Assigned task – Produce an exact copy of all the data below, dropping every image.

--- Given data Enclosed Below ---

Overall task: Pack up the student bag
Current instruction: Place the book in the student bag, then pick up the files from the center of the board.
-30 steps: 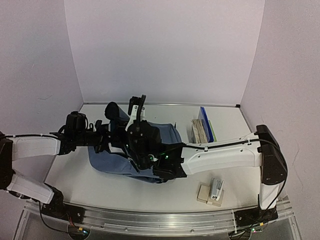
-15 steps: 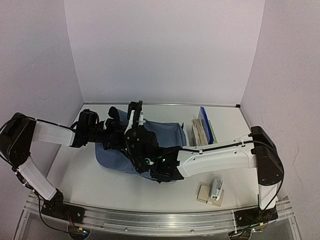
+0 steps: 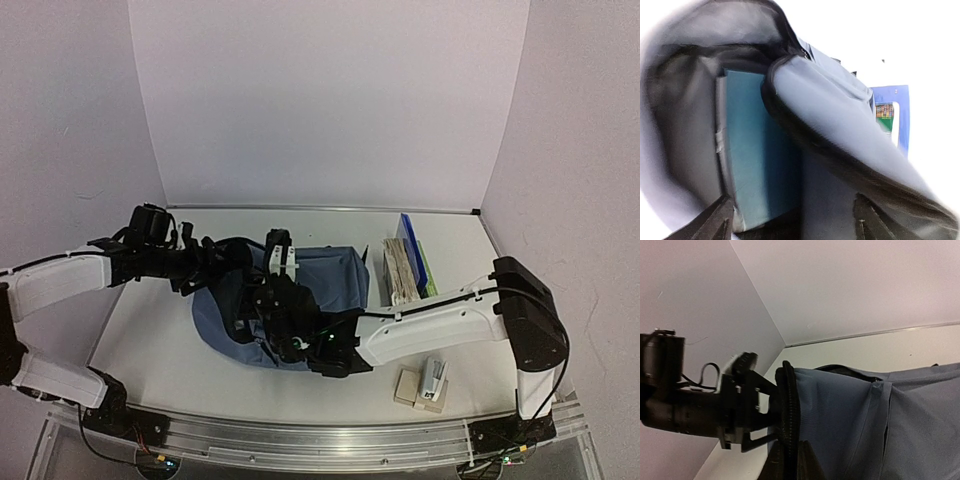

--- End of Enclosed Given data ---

Task solution –
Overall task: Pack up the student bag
Current instruction: Place the book in the student bag, then pick up the files from the center of the board.
-30 steps: 
-15 steps: 
+0 steps: 

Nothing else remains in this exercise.